◆ Work instructions
Beginning with the first line below, retype exactly each line through the one containing "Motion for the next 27". Leave out all pictures.

Records from a dataset:
Start of Block
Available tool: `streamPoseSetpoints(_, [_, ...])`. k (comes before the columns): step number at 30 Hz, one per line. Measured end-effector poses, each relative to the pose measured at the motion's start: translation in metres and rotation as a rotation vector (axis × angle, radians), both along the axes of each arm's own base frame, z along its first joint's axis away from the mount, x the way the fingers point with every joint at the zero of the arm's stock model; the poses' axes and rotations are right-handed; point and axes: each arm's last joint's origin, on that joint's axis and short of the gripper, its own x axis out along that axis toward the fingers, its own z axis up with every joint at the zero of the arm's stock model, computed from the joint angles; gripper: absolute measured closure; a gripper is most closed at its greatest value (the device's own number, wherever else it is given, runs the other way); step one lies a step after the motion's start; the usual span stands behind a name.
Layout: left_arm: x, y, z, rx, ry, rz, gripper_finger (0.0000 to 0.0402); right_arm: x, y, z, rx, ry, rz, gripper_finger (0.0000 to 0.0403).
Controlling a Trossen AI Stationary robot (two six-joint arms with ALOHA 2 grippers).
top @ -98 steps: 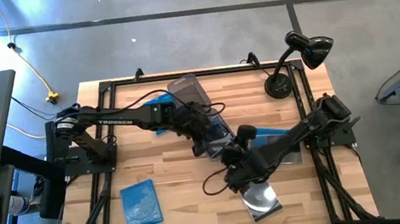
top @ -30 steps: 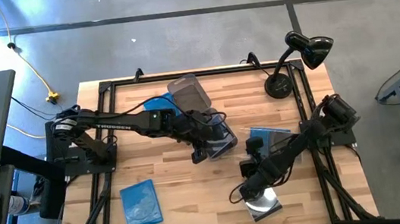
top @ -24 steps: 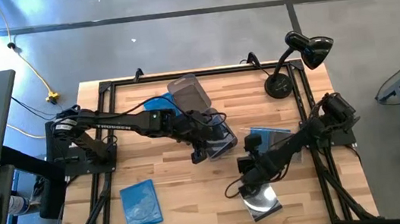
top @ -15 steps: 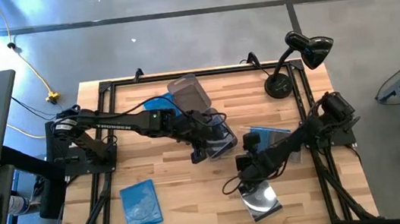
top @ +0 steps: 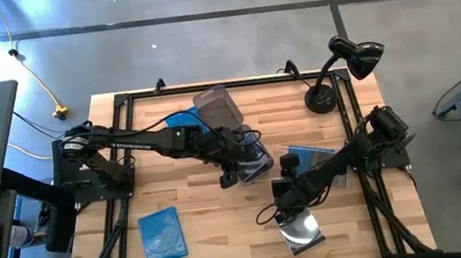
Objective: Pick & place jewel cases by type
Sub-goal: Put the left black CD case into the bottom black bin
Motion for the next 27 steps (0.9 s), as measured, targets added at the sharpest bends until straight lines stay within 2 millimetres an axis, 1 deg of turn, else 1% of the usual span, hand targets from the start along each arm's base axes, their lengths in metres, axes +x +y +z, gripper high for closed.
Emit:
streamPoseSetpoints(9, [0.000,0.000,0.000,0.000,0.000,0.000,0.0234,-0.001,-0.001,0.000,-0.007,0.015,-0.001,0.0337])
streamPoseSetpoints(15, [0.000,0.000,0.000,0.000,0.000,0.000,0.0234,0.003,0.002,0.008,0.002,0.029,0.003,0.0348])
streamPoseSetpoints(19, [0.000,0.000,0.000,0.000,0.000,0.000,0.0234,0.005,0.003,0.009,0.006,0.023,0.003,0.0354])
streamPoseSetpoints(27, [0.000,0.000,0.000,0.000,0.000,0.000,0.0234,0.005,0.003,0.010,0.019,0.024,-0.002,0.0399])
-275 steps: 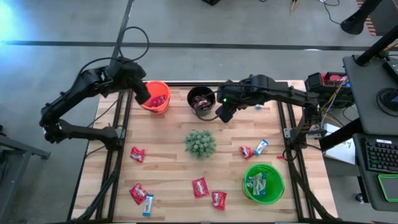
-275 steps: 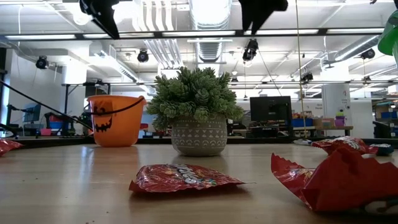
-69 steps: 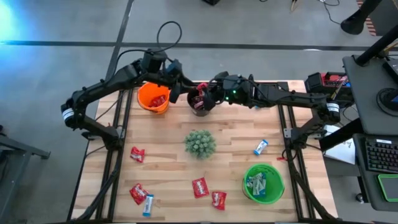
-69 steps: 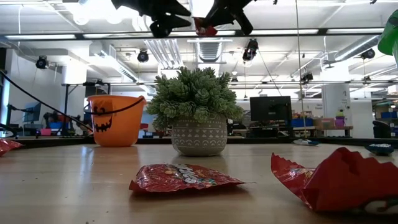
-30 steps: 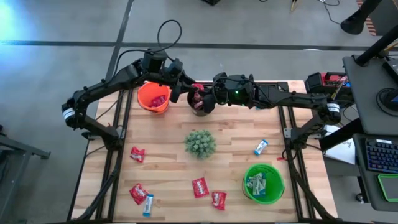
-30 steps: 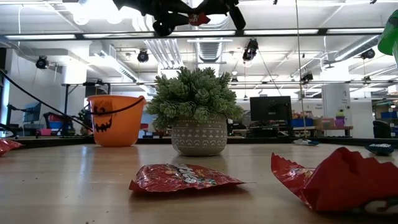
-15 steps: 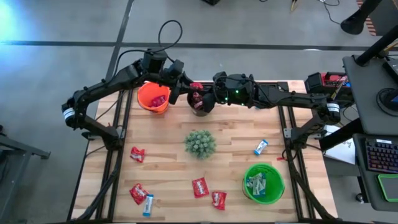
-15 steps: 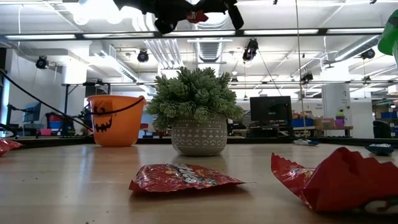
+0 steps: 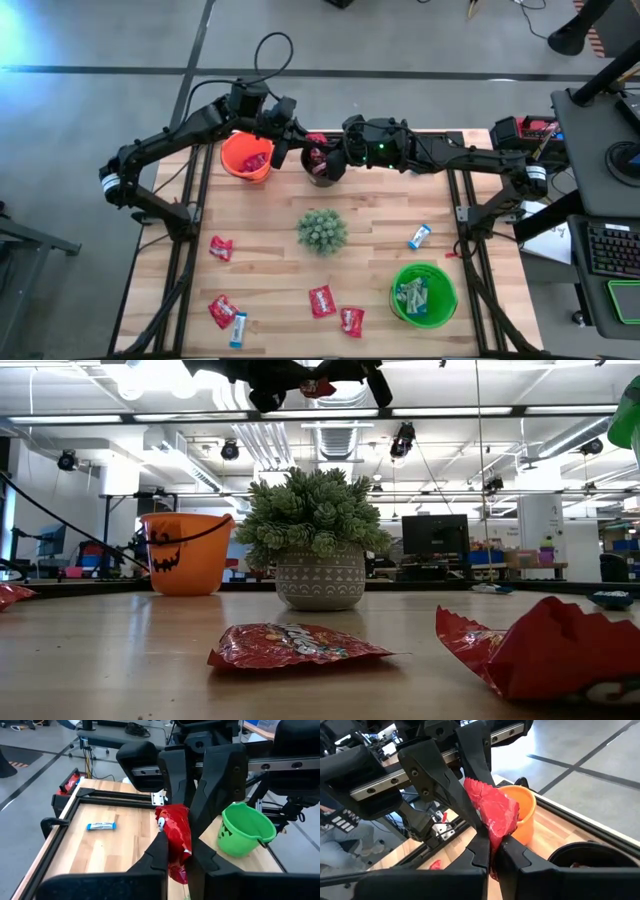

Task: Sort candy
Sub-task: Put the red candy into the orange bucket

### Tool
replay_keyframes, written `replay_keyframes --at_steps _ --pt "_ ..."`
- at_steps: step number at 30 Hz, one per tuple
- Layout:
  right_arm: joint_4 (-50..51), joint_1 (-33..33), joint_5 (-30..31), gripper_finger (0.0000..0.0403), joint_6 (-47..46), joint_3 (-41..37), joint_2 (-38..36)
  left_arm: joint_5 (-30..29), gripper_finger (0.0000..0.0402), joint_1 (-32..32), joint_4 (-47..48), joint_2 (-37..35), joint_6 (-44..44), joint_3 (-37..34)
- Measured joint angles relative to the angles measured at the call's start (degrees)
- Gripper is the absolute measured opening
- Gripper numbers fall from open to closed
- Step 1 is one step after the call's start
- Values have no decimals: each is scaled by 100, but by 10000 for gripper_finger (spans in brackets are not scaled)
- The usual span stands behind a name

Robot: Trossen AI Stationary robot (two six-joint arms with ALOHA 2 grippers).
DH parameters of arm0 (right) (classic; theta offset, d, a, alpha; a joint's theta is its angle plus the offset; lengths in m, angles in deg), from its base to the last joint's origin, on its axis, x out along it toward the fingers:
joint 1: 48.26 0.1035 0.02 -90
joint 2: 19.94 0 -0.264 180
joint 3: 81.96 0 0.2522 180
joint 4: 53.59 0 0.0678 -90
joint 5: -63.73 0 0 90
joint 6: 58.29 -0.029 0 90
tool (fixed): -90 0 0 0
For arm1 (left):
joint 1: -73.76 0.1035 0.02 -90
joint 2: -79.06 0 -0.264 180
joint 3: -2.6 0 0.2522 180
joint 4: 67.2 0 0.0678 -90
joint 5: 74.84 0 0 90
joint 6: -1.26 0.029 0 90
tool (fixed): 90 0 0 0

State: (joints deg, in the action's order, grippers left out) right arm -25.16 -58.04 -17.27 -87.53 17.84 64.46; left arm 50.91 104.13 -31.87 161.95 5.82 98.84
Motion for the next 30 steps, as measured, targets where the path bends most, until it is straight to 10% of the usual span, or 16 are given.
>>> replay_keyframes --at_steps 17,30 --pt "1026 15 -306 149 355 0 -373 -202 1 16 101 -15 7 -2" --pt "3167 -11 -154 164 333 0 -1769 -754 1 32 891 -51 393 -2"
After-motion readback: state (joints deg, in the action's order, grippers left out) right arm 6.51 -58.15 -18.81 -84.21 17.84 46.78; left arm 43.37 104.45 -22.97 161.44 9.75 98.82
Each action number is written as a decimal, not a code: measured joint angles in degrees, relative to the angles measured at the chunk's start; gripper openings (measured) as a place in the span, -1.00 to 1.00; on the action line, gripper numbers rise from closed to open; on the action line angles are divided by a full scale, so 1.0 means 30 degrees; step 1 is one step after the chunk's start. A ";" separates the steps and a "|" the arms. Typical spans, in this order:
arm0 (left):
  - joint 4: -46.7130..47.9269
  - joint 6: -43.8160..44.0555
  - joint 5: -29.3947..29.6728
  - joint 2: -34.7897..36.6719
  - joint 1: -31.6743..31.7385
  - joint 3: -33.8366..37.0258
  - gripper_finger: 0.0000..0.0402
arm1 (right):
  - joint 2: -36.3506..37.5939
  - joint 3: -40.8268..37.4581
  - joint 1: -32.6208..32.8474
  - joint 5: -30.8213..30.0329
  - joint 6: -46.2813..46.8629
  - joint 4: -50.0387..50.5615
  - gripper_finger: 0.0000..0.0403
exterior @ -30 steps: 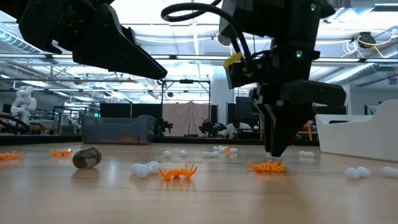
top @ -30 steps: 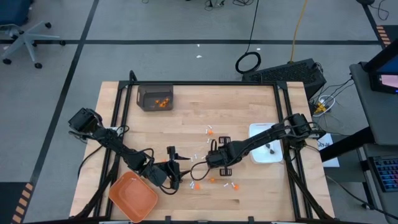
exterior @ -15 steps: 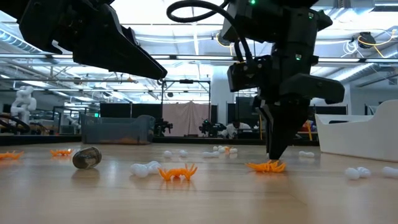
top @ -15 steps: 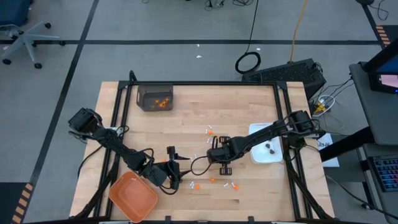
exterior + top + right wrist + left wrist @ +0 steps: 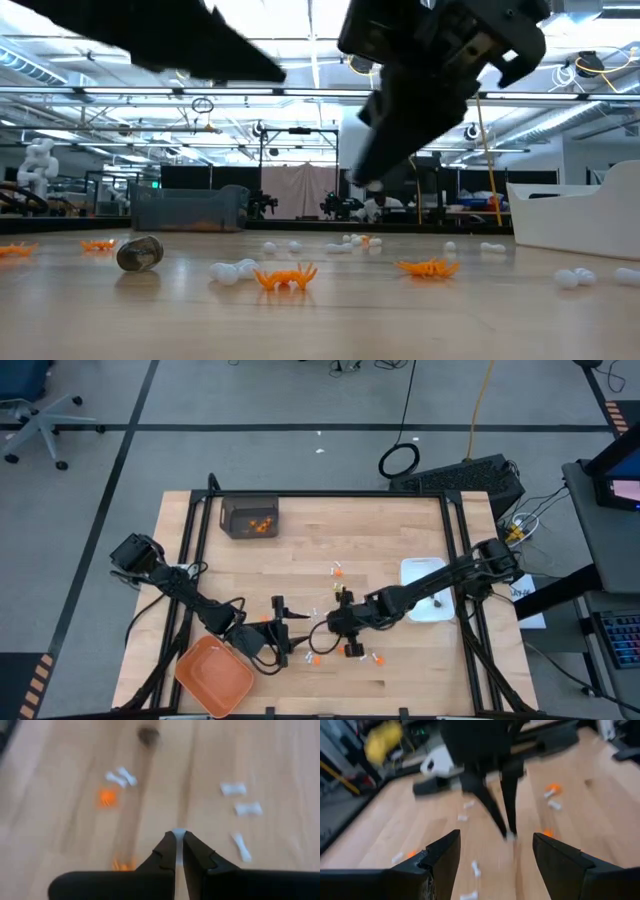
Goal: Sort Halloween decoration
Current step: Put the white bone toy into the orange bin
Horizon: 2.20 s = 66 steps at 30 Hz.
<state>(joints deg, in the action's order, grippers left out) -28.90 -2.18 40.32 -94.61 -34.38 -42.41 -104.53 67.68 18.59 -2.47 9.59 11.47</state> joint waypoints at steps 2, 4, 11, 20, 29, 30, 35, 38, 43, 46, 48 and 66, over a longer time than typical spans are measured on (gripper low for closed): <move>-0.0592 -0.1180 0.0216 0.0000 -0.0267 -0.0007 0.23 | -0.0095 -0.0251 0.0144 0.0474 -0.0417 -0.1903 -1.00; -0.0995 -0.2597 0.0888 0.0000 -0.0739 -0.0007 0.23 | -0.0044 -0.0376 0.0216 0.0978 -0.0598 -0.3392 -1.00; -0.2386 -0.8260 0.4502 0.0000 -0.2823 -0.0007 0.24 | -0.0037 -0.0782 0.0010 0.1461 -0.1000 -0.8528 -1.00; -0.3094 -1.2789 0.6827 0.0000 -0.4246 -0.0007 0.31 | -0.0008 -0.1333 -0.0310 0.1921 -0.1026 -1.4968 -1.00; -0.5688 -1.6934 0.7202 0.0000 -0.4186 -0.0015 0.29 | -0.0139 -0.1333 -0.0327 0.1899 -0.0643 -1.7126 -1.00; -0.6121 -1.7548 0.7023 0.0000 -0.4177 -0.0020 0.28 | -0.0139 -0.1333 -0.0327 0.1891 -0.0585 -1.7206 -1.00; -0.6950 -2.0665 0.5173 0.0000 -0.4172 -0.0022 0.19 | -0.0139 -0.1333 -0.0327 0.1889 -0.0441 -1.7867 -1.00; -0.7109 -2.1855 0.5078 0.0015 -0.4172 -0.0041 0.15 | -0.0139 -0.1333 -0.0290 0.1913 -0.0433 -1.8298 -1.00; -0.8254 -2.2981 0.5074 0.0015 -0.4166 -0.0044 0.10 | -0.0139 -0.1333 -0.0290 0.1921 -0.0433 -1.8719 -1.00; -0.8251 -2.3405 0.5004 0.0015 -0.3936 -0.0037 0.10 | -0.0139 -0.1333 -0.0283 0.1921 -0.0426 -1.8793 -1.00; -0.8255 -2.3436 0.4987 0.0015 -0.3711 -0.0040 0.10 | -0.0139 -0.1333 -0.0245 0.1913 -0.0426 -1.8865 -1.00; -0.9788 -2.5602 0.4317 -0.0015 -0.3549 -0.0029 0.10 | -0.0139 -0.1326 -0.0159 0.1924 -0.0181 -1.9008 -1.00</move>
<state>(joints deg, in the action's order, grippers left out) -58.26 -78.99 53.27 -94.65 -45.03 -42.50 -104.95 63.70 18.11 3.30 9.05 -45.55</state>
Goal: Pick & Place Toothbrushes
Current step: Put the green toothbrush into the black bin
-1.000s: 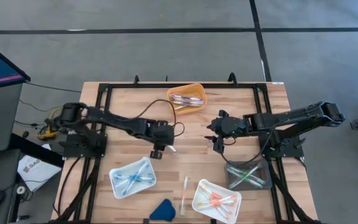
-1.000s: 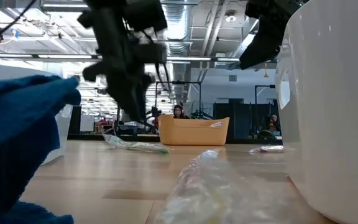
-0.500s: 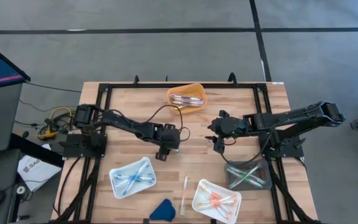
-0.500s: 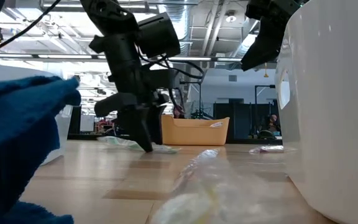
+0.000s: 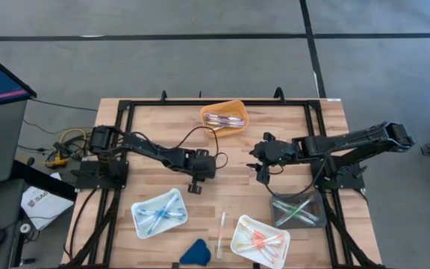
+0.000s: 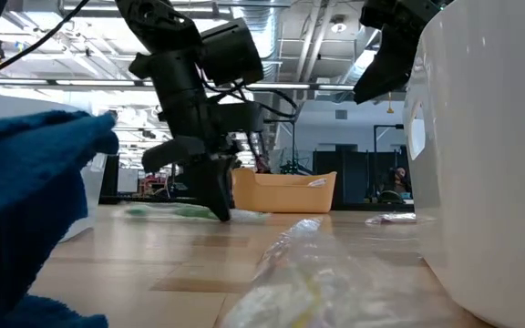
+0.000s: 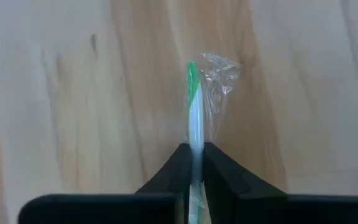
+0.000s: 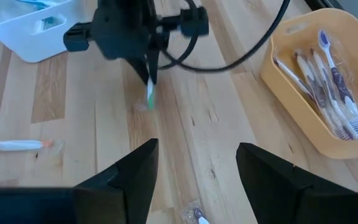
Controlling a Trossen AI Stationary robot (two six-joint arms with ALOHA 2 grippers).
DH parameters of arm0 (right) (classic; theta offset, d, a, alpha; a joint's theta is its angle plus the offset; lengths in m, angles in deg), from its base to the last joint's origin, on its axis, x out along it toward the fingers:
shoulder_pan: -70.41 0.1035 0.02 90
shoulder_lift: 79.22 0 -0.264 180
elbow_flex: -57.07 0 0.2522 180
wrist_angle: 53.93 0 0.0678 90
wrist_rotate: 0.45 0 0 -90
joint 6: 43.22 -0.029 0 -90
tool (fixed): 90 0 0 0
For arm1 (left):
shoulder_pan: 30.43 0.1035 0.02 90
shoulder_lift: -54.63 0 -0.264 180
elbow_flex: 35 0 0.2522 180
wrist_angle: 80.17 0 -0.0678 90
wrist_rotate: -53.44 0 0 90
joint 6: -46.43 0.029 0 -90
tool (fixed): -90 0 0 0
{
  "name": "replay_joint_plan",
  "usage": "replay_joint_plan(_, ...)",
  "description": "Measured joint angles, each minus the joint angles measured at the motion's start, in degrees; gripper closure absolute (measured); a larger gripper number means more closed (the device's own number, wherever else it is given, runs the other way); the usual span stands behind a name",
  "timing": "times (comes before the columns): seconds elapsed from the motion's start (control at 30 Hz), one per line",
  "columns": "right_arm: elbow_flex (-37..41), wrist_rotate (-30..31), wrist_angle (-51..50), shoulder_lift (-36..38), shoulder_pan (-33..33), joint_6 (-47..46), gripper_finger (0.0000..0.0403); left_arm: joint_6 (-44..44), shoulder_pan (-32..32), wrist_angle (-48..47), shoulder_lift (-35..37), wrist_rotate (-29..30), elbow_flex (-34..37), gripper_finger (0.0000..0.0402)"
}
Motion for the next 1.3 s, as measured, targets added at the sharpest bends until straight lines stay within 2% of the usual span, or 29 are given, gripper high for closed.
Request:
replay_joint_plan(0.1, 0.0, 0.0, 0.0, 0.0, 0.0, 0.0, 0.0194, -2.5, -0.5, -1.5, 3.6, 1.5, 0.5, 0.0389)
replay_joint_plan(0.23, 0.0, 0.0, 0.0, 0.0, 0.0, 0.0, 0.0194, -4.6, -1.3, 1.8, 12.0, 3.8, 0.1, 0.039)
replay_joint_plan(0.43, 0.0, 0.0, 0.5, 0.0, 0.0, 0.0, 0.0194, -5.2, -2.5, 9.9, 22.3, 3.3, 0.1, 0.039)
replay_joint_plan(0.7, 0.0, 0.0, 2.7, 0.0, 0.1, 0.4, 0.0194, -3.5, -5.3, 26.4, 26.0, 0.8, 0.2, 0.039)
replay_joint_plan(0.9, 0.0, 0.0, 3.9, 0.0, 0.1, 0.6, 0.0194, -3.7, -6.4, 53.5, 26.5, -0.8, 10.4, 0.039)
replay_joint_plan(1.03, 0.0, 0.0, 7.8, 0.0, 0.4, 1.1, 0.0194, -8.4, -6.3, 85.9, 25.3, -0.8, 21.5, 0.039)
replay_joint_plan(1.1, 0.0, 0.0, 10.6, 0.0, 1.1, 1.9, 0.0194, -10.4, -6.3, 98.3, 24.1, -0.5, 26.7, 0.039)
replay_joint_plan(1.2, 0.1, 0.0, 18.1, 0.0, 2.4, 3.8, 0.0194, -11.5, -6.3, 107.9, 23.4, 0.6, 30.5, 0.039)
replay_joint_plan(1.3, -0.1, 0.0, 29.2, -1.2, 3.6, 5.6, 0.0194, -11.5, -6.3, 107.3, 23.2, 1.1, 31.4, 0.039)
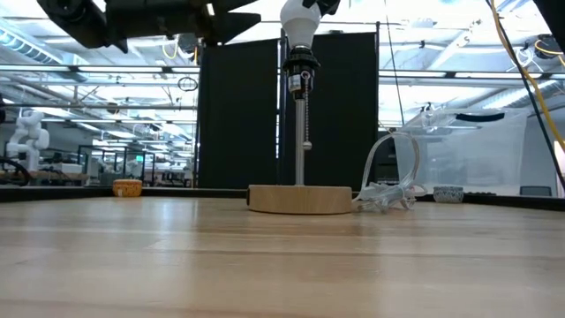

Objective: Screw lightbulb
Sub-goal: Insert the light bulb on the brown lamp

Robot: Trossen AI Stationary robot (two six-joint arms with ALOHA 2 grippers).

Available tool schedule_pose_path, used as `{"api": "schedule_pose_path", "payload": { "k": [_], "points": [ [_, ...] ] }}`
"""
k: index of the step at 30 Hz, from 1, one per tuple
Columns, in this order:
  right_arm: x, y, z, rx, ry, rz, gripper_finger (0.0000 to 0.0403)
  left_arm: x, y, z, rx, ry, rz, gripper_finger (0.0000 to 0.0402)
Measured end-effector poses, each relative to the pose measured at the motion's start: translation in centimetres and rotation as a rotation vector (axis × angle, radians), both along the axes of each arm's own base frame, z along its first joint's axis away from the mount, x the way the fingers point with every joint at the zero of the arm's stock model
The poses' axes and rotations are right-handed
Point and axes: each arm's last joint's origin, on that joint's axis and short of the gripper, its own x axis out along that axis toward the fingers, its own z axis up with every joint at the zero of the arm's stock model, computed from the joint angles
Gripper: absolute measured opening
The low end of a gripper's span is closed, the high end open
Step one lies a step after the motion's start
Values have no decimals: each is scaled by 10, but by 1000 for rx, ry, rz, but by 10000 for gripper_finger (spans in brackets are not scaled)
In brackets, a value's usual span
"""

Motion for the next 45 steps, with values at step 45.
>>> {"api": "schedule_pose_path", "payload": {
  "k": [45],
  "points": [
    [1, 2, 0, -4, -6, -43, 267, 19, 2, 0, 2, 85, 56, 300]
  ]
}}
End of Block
◆ Answer to this task
Available tool: `streamPoseSetpoints(_, [_, ...])`. k (comes before the columns): step number at 30 Hz, one per line. Measured end-effector poses, each relative to the pose measured at the motion's start: translation in metres and rotation as a rotation vector (axis × angle, radians), both along the axes of each arm's own base frame, z along its first joint's axis away from the mount, x the way the fingers point with every joint at the zero of the arm's stock model; the poses' axes and rotations are right-handed; point and axes: each arm's last joint's origin, on that joint's axis and short of the gripper, its own x axis out along that axis toward the fingers, its own z axis up with every joint at the zero of the arm's stock model, computed from the joint angles; gripper: absolute measured closure; a gripper is most closed at its greatest value (the device's own number, wherever else it is given, runs the other way); step one lies a step after the motion's start; the usual span stands behind a name.
Layout: left_arm: x, y, z, rx, ry, rz, gripper_finger (0.0000 to 0.0402); right_arm: x, y, z, rx, ry, rz, gripper_finger (0.0000 to 0.0403).
Controlling a Trossen AI Stationary robot (two six-joint arms with ALOHA 2 grippers).
top @ -98 steps: 
top @ -30 steps: 
top @ -24 steps: 
top @ -15 steps: 
top @ +0 steps: 
Objective: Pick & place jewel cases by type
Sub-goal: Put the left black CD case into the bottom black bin
Motion for the next 27 steps (0.9 s), as measured, targets added at the sharpest bends until straight lines stay within 2 millimetres an axis, 1 deg of turn, else 1% of the usual span, hand targets from the start along each arm's base axes, their lengths in metres, axes +x +y +z, gripper high for closed.

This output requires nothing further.